Connexin 43 controls metastatic behavior in triple negative breast cancer through TGFβ1-Smad3-intergin αV signaling axis Based on optical image diagnosis.

机构信息

Department of Breast Surgery, Shanghai Key Laboratory of Maternal Fetal Medicine, Shanghai Institute of Maternal-Fetal Medicine and Gynecologic Oncology, Shanghai First Maternity and Infant Hospital, School of Medicine, Tongji University, Shanghai 200092, PR China.

Department of Pathology, Shanghai Key Laboratory of Maternal Fetal Medicine, Shanghai Institute of Maternal-Fetal Medicine and Gynecologic Oncology, Shanghai First Maternity and Infant Hospital, School of Medicine, Tongji University, Shanghai 200092, PR China.

出版信息

SLAS Technol. 2024 Oct;29(5):100190. doi: 10.1016/j.slast.2024.100190. Epub 2024 Sep 17.

Abstract

Abnormal expression of connexin 43 (Cx43) contributes to the development and progression of cancer.

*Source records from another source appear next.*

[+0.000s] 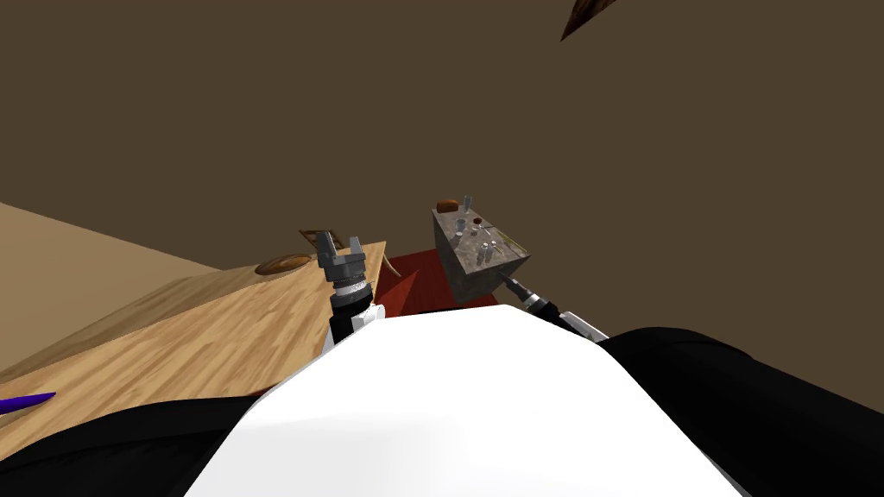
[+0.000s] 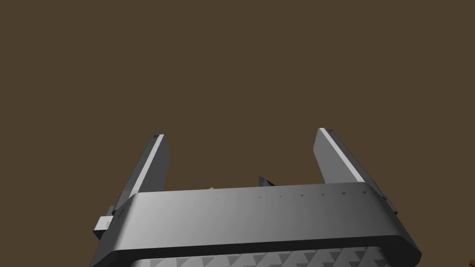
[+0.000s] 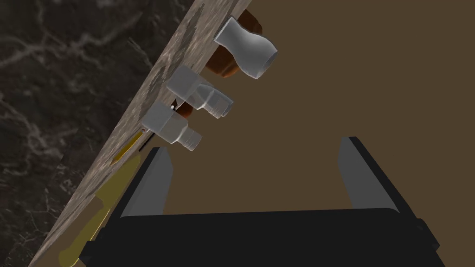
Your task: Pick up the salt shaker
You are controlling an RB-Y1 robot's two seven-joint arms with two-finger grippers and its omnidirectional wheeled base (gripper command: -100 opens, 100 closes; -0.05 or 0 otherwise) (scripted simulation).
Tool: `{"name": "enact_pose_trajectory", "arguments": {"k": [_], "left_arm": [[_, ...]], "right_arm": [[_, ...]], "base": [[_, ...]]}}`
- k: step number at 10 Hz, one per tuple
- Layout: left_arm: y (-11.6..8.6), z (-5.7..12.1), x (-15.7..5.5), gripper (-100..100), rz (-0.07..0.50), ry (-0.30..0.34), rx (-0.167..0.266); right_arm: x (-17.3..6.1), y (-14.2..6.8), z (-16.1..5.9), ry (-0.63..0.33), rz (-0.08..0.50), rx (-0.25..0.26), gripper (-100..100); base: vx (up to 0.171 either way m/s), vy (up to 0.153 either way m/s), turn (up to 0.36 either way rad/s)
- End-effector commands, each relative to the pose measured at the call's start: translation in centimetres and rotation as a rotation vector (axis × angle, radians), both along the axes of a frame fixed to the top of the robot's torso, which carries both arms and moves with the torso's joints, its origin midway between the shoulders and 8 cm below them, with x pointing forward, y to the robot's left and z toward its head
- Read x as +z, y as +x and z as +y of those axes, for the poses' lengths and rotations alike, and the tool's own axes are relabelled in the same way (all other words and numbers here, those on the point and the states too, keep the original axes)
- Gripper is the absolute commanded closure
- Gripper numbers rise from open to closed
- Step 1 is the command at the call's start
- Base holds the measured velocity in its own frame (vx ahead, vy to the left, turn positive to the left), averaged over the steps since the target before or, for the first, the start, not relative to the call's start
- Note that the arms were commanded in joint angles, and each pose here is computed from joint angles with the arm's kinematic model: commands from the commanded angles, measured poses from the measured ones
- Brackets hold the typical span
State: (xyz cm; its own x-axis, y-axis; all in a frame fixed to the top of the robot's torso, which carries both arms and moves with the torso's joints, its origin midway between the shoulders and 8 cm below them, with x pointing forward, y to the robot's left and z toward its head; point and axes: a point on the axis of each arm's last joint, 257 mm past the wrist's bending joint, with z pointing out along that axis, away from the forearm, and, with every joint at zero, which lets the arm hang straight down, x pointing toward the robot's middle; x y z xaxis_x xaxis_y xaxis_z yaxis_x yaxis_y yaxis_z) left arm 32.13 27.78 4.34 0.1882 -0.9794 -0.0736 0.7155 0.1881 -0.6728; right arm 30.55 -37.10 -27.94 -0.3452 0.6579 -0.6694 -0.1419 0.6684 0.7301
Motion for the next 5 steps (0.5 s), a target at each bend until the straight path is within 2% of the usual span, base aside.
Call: {"name": "enact_pose_trajectory", "arguments": {"k": [1, 2, 5], "left_arm": [[0.0, 0.0, 0.0, 0, 0.000, 0.000, 0.000], [0.0, 0.0, 0.0, 0, 0.000, 0.000, 0.000], [0.0, 0.0, 0.0, 0, 0.000, 0.000, 0.000]], "right_arm": [[-1.5, -0.7, -1.3, -0.076, 0.045, 0.025, -100], [-1.4, -0.7, -1.4, -0.084, 0.047, 0.030, -100], [-3.4, -1.7, -3.9, -0.215, 0.114, 0.081, -100]], "base": [[0.013, 0.059, 0.141], [0.013, 0.044, 0.055], [0.025, 0.049, 0.101]]}}
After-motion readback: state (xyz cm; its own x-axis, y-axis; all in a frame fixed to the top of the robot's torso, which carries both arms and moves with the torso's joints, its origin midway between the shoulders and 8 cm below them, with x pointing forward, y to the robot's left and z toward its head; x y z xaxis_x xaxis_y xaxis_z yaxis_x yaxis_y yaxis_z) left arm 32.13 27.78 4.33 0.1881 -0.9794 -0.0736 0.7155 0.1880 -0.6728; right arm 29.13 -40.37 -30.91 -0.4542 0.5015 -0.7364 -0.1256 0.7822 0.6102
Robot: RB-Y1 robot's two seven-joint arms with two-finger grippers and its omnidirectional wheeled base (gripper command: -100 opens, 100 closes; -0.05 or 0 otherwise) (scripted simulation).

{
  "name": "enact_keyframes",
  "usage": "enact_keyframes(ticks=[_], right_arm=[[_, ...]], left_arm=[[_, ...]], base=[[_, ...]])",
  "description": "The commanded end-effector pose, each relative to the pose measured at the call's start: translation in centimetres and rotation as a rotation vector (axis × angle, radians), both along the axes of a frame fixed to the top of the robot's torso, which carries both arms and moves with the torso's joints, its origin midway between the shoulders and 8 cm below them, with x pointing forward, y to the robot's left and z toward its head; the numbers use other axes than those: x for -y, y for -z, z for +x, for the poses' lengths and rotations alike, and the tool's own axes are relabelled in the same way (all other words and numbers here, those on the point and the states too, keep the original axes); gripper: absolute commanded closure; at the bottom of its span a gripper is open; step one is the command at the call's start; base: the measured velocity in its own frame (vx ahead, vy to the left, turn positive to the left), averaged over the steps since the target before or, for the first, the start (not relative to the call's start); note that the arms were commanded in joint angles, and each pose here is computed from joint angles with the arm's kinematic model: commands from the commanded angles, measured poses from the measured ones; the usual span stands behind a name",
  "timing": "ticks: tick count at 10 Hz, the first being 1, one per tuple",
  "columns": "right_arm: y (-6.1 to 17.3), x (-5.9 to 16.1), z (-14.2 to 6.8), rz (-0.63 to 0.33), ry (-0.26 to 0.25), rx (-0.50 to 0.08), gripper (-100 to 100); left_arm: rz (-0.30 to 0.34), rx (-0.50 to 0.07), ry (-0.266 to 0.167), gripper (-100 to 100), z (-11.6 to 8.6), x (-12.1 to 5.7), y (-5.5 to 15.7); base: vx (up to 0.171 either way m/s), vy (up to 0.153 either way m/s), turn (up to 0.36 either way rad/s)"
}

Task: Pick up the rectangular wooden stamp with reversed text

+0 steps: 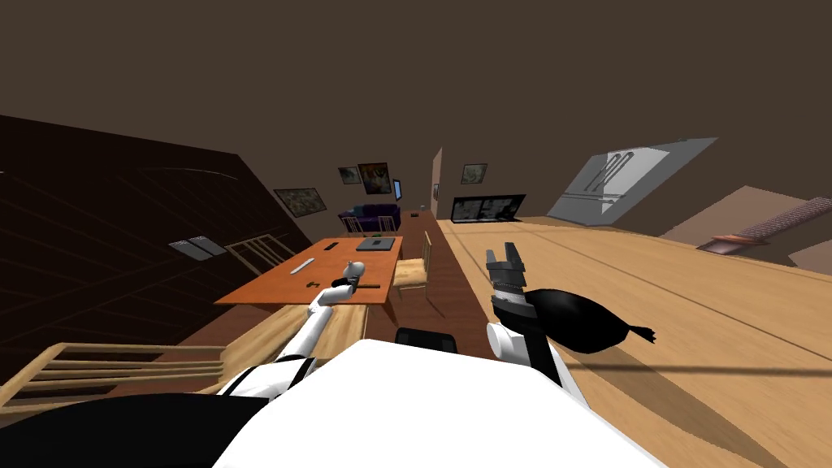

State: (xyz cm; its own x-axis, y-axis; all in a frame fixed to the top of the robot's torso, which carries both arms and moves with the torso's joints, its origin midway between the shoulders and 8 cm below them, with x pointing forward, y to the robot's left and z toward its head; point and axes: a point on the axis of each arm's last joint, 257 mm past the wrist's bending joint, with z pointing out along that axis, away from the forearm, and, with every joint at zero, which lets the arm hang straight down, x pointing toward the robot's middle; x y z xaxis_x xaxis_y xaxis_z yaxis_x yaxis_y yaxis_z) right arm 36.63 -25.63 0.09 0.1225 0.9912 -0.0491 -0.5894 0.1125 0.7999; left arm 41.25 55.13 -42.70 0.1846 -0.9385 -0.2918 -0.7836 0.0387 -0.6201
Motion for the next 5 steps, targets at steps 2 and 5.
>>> enact_keyframes(ticks=[2, 5], right_arm=[[0.0, 0.0, 0.0, 0.0, 0.0, 0.0, 0], [0.0, 0.0, 0.0, 0.0, 0.0, 0.0, 0]], left_arm=[[-0.039, -0.079, -0.05, -100, -2.1, -1.3, 1.9], [-0.073, -0.133, -0.087, -100, -3.5, -2.0, 3.1]], base=[[-0.002, 0.041, -0.173], [0.002, 0.028, -0.135]])
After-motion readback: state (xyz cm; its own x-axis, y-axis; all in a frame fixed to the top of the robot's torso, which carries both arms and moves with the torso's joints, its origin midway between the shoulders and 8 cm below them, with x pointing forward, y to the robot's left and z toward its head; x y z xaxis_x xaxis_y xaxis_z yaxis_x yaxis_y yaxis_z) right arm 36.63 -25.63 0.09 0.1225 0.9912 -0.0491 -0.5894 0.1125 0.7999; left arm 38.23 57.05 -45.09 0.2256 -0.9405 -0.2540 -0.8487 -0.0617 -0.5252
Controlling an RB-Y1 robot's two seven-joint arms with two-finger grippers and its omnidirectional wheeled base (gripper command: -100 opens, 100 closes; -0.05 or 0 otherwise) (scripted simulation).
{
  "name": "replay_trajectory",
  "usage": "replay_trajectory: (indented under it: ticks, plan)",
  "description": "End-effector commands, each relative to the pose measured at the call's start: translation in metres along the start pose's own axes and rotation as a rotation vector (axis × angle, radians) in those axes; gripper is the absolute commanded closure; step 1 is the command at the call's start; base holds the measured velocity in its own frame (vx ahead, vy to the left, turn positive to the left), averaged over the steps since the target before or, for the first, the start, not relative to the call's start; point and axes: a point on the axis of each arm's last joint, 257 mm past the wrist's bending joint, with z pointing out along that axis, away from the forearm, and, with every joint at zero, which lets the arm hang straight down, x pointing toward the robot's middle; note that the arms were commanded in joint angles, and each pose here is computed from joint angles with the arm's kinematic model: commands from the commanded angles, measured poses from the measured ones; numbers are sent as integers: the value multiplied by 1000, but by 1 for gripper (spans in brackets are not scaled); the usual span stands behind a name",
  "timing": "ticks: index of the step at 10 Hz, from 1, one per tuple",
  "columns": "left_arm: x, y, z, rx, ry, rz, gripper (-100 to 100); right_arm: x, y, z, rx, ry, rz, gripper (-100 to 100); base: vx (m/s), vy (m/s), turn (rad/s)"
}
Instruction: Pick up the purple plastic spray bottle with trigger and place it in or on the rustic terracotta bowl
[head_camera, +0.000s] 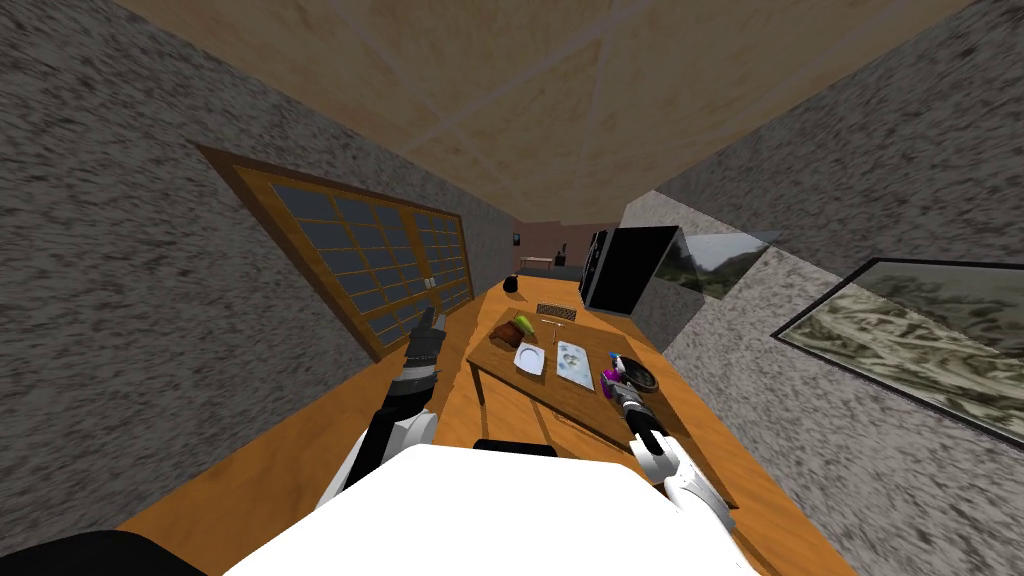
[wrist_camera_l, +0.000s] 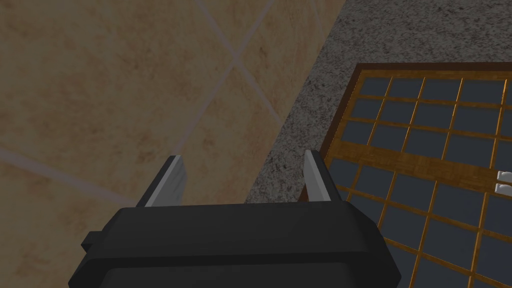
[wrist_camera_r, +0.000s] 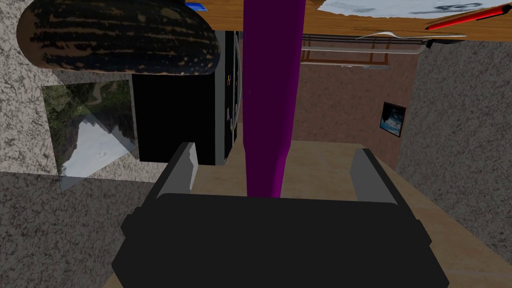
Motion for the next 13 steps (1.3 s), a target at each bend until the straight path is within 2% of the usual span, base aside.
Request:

However, its regulation is complex and dependent on the environment. The expression of Cx43 in triple-negative cancer lesions was analyzed by immunohistochemistry and optical coherence tomography using experimental models and clinical samples. The model of TGFβ1-SMad3-in-αv signal axis was established and verified by experiments. The results show that Cx43 plays a key role in the regulation of triple-negative cancer metastasis. In vivo, over-expressed Cx43 decreased tumor volume and inhibited ITGαV, TGF-β1, Smad3 and N-cadherin expressions, but enhanced the E-cadherin. Cx43 had the lowest expression in the TNBC samples, especially in lymph node metastatic TNBC patients and had a negative correlation with ITG alpha V, TGF-β1 and Smad3.The study demonstrated Cx43 controlled metastatic behavior through TGF-β1 -Smad3-ITG αV signaling axis in MDA-MB-231 cells, providing evidence for Cx43's function in TNBC. The optical image diagnosis method can realize the identification and quantitative evaluation of early cancer triple negative, and provide a new strategy and means for the treatment of cancer triple negative.

摘要

间隙连接蛋白 43(Cx43)的异常表达有助于癌症的发生和发展。然而,其调控机制复杂,依赖于环境。通过实验模型和临床样本,采用免疫组织化学和光相干断层扫描技术分析三阴性癌症病变中 Cx43 的表达。通过实验验证了 TGFβ1-SMad3-αv 信号轴模型。结果表明,Cx43 在调节三阴性癌症转移中发挥关键作用。在体内,过表达 Cx43 可降低肿瘤体积并抑制 ITGαV、TGF-β1、Smad3 和 N-钙黏蛋白的表达,而增强 E-钙黏蛋白的表达。Cx43 在 TNBC 样本中的表达最低,特别是在淋巴结转移的 TNBC 患者中,与 ITGαV、TGF-β1 和 Smad3 呈负相关。研究表明 Cx43 通过 TGF-β1-Smad3-ITGαV 信号轴控制 MDA-MB-231 细胞的转移行为,为 Cx43 在 TNBC 中的功能提供了证据。光学图像诊断方法可以实现对早期癌症三阴性的识别和定量评估,为癌症三阴性的治疗提供了新的策略和手段。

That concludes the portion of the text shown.